ALORS, 2°), QUE, en tout état de cause, le fait pour un salarié de prêter ponctuellement à un membre de sa famille son véhicule de fonction, même sans lui avoir fourni la carte grise et la justification d'assurance ne constitue pas une faute grave ; qu'en décidant le contraire, la cour d'appel a violé les articles L. 1234-1, L. 1234-5, L. 1234-9 du code du travail.
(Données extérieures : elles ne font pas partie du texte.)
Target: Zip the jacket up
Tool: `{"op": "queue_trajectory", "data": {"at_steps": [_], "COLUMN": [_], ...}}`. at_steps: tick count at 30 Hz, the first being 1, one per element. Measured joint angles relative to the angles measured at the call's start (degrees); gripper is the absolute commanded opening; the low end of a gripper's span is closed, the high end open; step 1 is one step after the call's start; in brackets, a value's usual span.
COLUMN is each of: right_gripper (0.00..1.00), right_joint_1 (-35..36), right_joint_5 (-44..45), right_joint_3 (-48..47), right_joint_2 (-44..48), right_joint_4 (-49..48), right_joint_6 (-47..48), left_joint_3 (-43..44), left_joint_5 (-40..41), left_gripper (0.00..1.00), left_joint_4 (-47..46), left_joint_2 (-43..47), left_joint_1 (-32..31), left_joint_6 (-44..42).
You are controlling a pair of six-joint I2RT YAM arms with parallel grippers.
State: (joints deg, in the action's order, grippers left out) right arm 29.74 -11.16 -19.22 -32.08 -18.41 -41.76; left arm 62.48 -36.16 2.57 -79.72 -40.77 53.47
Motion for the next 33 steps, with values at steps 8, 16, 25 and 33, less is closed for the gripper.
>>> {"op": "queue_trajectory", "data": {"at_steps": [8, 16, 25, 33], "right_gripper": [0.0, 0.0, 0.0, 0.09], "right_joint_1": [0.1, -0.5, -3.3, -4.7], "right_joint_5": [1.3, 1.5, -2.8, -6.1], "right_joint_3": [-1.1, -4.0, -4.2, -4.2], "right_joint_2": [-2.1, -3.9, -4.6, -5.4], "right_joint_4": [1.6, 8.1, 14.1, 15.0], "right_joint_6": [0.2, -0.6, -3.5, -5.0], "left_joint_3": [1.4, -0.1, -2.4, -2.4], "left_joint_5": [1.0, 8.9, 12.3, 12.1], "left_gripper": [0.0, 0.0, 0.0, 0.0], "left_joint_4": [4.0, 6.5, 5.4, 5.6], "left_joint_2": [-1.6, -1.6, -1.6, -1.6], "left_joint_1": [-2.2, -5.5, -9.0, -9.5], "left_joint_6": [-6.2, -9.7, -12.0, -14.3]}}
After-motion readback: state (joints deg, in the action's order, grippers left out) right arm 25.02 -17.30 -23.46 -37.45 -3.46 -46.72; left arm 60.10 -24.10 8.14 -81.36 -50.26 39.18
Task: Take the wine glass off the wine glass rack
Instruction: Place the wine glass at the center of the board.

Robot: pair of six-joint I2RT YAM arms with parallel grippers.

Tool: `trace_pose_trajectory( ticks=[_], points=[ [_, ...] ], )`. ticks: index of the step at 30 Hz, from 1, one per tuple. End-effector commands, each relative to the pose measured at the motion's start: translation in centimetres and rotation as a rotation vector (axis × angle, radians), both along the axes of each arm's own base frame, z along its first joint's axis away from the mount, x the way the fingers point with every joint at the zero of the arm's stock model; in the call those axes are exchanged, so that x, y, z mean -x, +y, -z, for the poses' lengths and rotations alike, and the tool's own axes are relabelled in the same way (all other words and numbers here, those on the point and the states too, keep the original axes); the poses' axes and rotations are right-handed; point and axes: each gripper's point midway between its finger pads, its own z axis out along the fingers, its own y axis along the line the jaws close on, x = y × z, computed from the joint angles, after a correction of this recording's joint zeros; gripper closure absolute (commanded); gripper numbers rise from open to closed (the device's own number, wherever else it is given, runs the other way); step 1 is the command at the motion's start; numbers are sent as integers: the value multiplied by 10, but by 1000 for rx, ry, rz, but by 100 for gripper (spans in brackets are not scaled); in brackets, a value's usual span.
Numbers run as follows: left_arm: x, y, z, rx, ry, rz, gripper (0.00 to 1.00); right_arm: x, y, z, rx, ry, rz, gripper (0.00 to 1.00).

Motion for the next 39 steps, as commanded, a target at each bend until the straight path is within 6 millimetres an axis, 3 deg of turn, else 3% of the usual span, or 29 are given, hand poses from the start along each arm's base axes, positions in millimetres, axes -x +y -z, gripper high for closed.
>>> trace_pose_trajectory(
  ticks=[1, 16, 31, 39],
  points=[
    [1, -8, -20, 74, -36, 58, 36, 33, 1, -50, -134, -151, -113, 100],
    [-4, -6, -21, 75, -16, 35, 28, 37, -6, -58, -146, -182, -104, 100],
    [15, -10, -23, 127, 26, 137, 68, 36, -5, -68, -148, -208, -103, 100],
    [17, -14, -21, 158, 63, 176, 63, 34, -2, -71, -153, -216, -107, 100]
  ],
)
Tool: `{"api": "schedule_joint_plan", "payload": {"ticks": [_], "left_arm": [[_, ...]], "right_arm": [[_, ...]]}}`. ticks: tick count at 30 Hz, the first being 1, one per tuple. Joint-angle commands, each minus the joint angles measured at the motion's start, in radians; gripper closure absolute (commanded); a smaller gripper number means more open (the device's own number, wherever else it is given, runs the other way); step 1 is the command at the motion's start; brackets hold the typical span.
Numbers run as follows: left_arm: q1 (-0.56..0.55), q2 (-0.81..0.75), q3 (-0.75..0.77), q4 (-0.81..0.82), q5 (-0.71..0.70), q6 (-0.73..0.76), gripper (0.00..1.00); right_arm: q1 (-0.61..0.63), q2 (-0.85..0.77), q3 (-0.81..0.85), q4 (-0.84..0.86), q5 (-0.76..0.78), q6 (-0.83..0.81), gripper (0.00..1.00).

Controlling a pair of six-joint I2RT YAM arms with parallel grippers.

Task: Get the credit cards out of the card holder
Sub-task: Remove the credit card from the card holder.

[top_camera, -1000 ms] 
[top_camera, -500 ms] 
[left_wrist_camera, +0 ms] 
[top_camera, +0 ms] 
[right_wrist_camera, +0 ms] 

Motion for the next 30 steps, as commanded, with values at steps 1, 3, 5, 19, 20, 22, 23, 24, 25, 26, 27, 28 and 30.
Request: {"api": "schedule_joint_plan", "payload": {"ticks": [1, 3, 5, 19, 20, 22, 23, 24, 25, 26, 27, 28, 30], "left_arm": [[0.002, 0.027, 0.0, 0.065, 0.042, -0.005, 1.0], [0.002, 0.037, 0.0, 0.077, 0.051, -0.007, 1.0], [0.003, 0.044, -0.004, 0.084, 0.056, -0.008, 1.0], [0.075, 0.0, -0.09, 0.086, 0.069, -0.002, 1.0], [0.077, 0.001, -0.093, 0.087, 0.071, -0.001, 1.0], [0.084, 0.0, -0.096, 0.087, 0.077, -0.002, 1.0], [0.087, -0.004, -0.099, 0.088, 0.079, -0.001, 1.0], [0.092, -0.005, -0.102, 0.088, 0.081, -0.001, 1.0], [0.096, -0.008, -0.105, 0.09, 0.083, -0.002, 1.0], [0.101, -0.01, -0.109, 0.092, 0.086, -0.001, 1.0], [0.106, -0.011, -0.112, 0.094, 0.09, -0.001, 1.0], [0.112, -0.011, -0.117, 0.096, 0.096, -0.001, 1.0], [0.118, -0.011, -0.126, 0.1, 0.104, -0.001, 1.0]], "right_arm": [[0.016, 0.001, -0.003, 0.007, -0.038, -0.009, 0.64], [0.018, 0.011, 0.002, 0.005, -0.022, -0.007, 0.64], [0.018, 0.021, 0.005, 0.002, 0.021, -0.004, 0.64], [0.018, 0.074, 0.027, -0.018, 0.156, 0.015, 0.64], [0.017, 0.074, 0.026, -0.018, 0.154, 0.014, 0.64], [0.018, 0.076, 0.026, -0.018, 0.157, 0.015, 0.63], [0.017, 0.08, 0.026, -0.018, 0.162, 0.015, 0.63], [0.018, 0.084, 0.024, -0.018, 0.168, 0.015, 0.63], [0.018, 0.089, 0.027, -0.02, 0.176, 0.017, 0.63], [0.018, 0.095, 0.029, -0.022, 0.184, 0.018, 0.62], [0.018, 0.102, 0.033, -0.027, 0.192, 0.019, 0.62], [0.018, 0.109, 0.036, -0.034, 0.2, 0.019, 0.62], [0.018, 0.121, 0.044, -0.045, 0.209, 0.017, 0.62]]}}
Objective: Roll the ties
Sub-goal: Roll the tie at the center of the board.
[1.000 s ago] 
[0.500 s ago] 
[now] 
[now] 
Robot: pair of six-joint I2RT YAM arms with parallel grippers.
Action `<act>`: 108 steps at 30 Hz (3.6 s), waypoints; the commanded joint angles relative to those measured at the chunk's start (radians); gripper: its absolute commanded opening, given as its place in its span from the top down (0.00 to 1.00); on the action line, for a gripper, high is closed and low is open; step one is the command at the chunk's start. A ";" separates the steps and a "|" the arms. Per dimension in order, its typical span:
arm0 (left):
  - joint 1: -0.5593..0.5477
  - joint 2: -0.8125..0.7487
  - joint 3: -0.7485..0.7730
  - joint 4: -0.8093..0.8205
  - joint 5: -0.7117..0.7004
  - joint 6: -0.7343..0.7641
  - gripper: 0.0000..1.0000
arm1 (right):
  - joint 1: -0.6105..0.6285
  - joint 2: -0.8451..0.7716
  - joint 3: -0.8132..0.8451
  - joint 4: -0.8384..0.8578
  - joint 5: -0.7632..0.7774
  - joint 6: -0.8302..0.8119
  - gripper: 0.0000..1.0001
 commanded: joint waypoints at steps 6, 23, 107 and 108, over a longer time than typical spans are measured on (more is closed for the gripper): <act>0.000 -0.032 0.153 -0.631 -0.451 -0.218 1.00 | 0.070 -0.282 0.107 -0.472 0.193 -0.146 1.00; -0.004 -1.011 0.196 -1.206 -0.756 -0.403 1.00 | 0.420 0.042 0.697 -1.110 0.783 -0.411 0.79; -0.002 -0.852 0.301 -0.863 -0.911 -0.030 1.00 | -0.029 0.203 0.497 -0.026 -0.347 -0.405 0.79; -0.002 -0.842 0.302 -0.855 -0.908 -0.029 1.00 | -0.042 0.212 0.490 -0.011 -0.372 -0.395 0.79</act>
TROISIEME MOYEN DE CASSATION
Il est fait grief à l'arrêt attaqué D'AVOIR débouté M. X... de sa demande en paiement d'une indemnité pour travail dissimulé ; AUX MOTIFS QUE M. X... ne produit aucun élément pour établir des paiements de salaires en espèces ;

ALORS QU'au soutien de sa demande en paiement d'une indemnité pour travail dissimulé et pour en déduire que l'employeur reconnaissait avoir versé au salarié de l'argent en espèces, le salarié versait aux débats une lettre de son employeur datée du 16 septembre 2003 lui indiquant que sa rémunération avait progressé au cours des deux années précédentes et précisant « Et je ne parle pas des espèces ! » ; qu'en considérant, dès lors, que la salarié n'avait produit aucun document pour établir des paiements de salaires en espèce, la cour d'appel a méconnu les termes du litige en violation de l'article 4 du code de procédure civile.